- DATA PROVIDED:
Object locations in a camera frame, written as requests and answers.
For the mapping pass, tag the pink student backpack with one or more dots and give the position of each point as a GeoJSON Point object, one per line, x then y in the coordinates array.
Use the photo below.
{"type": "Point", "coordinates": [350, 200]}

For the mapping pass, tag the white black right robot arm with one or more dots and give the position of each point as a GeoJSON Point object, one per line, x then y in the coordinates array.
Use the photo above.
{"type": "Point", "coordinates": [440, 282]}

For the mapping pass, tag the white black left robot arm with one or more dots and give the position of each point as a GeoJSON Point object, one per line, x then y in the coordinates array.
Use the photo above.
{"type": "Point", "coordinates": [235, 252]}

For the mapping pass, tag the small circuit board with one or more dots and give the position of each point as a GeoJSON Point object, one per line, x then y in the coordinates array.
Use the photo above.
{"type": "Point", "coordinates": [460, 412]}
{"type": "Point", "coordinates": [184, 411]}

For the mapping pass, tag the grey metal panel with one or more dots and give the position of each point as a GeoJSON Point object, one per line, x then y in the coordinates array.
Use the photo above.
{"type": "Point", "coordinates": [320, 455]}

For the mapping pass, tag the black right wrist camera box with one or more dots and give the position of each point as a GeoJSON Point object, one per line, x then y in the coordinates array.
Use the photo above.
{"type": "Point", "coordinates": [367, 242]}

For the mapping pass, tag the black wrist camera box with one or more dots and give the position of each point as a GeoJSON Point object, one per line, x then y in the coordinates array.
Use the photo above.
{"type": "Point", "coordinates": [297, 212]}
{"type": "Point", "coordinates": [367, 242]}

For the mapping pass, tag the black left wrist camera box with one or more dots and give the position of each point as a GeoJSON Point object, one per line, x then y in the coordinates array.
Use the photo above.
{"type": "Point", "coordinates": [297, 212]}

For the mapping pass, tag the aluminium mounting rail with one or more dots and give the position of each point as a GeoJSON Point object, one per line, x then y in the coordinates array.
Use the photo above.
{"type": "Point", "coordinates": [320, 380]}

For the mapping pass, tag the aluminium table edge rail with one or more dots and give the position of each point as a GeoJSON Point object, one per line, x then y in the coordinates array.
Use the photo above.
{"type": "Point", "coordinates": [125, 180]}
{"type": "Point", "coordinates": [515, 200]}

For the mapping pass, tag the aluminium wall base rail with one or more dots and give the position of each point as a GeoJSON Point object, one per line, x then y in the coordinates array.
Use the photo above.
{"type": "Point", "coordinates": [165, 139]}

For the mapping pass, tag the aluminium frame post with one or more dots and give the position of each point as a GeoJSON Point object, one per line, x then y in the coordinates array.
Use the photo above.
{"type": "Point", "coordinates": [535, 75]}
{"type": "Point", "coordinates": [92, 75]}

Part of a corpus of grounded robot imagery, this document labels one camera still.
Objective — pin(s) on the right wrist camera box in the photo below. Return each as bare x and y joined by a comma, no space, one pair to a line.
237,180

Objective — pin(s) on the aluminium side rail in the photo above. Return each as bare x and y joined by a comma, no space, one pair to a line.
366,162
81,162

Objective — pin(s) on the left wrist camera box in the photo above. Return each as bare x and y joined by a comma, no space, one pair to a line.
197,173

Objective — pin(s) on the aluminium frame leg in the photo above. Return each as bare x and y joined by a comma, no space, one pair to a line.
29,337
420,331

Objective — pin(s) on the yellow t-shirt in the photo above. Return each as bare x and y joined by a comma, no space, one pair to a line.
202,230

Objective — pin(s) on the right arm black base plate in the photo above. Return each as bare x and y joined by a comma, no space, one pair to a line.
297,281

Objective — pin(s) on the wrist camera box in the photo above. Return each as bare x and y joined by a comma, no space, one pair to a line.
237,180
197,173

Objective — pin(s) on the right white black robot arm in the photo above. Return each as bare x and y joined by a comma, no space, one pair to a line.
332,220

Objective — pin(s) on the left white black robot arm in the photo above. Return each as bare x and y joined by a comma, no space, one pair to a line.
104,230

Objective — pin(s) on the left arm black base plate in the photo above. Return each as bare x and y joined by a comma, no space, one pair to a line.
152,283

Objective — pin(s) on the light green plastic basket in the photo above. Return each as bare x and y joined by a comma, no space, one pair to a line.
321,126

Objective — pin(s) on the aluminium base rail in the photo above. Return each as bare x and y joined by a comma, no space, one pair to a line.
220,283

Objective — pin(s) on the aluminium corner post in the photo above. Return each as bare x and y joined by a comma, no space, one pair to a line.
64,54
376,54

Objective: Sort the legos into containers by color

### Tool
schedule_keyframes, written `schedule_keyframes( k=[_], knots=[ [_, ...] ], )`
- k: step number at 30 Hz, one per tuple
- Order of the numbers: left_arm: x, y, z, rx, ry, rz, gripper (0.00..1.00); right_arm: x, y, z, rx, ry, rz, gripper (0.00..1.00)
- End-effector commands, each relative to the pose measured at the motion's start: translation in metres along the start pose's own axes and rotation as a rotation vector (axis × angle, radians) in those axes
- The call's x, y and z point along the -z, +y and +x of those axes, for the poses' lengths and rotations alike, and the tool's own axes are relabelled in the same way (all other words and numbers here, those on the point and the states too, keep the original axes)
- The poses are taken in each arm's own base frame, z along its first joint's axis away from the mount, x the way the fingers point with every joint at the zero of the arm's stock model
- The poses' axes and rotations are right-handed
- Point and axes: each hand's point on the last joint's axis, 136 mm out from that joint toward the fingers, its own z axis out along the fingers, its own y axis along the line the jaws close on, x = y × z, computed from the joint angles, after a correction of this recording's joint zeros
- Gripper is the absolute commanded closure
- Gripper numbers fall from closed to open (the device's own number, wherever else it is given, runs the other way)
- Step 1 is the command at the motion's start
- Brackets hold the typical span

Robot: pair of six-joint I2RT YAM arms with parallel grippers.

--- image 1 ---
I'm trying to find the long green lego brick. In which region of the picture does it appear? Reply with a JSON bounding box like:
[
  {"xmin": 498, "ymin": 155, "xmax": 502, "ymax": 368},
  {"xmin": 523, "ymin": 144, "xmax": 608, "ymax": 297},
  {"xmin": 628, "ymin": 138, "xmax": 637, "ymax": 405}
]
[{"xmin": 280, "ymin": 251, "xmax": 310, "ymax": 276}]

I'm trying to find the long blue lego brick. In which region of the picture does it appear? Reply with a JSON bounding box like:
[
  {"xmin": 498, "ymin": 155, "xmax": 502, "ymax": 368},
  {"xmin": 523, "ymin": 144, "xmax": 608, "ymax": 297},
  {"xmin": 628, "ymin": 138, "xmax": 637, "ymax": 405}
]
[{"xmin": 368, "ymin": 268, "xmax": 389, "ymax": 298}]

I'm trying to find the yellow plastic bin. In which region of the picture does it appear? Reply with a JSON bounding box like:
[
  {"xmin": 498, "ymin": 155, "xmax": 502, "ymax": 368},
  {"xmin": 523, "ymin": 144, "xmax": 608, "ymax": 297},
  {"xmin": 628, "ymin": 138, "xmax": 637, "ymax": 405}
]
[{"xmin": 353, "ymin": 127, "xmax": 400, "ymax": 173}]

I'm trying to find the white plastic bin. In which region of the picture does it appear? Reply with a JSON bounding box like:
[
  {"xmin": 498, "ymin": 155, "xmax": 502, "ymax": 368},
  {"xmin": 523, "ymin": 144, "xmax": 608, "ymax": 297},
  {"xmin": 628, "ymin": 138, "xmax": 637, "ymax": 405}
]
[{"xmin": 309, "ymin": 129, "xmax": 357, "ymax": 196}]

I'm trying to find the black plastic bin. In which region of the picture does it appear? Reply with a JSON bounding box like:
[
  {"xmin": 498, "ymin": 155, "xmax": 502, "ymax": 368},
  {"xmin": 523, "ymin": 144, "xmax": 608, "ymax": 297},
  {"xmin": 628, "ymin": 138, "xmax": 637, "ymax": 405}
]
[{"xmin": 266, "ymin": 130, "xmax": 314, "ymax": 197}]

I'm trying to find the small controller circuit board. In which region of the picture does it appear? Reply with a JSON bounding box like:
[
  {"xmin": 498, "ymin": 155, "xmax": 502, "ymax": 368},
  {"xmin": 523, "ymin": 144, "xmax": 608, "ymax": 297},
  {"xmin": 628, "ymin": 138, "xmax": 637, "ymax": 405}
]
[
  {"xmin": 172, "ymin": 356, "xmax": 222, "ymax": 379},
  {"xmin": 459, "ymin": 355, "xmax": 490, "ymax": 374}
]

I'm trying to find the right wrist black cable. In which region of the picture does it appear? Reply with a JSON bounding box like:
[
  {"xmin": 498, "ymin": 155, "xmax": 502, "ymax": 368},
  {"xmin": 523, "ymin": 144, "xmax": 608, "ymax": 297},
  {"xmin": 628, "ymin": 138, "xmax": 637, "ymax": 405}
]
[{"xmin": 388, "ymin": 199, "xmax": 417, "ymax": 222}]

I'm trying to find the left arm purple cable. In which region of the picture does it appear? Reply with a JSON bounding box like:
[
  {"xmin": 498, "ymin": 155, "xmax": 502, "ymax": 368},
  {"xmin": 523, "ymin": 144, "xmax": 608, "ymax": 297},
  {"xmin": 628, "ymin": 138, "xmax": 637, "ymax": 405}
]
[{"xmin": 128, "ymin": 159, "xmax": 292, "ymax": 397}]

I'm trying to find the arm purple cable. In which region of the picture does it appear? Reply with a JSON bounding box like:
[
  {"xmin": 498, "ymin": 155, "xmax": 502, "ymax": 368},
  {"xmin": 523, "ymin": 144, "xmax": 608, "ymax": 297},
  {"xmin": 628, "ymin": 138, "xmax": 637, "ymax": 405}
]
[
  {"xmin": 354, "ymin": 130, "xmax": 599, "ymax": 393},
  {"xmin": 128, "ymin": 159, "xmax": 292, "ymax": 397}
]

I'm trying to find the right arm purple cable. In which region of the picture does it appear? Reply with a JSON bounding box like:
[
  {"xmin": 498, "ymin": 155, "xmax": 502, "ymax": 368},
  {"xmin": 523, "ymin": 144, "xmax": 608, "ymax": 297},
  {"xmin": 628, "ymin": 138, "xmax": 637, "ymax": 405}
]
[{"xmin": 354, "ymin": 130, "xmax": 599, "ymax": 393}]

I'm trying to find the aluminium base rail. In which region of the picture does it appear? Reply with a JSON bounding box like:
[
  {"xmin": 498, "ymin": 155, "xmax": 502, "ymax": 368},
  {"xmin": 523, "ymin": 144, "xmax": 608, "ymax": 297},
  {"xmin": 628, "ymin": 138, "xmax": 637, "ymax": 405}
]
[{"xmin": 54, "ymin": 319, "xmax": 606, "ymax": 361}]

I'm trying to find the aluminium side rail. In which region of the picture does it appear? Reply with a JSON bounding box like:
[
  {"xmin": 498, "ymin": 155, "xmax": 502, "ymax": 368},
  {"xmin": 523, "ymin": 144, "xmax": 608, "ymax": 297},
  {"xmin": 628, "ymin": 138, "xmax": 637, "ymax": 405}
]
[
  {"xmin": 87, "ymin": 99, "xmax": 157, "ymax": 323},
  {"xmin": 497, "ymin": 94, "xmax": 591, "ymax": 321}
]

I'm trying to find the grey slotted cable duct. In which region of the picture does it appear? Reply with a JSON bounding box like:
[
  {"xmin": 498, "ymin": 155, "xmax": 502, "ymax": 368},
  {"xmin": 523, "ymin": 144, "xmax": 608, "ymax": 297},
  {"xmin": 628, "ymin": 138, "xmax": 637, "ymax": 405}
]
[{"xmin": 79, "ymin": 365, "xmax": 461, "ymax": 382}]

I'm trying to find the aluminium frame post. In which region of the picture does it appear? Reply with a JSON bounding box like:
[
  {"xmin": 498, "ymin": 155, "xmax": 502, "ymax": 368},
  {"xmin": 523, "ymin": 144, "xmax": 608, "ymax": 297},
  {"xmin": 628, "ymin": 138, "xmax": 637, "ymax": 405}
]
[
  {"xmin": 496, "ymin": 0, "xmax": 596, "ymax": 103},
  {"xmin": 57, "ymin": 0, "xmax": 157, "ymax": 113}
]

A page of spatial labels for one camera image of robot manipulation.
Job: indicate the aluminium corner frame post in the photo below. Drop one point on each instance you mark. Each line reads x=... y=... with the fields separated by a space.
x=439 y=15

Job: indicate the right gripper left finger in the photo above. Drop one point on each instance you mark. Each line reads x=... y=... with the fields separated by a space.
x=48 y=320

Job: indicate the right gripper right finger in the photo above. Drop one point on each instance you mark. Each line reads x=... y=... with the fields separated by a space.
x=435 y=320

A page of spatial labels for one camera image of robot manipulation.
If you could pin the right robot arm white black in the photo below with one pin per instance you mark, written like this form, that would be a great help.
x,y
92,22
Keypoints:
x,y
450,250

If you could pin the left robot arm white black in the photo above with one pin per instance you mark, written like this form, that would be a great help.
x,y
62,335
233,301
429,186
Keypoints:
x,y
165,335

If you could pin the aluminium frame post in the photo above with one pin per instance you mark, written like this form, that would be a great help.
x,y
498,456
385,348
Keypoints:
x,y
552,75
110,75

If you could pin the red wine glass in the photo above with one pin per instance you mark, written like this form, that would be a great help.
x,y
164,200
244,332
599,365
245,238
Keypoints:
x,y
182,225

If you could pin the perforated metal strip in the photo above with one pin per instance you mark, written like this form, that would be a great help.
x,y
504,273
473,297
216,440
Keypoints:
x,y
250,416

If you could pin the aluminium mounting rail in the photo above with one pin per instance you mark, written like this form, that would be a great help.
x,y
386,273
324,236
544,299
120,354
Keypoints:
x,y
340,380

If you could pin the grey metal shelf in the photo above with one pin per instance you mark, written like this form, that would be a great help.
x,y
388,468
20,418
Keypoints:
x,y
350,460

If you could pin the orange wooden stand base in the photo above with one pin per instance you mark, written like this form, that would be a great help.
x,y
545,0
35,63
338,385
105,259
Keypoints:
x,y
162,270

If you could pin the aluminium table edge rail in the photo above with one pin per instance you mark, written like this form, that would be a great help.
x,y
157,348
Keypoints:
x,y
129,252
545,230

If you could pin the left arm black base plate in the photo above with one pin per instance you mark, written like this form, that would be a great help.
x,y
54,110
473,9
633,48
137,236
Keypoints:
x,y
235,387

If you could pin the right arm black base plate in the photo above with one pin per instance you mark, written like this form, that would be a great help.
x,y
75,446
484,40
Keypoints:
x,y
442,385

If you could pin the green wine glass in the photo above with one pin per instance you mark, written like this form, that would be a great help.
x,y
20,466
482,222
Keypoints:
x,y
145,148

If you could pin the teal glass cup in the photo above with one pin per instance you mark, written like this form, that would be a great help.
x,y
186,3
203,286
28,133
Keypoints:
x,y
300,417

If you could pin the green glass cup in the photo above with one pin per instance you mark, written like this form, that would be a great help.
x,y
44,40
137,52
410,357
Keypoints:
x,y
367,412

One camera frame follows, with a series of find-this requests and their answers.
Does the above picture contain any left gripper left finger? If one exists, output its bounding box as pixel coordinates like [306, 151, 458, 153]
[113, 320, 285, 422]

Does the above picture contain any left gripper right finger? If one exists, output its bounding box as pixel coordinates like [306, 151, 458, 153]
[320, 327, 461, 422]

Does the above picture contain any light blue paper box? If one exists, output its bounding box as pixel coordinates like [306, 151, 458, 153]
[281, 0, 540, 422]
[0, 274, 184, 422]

- TASK INSTRUCTIONS:
State how many lines in the material contain "rotations", giving nothing besides the count.

- FINISHED EXERCISE:
2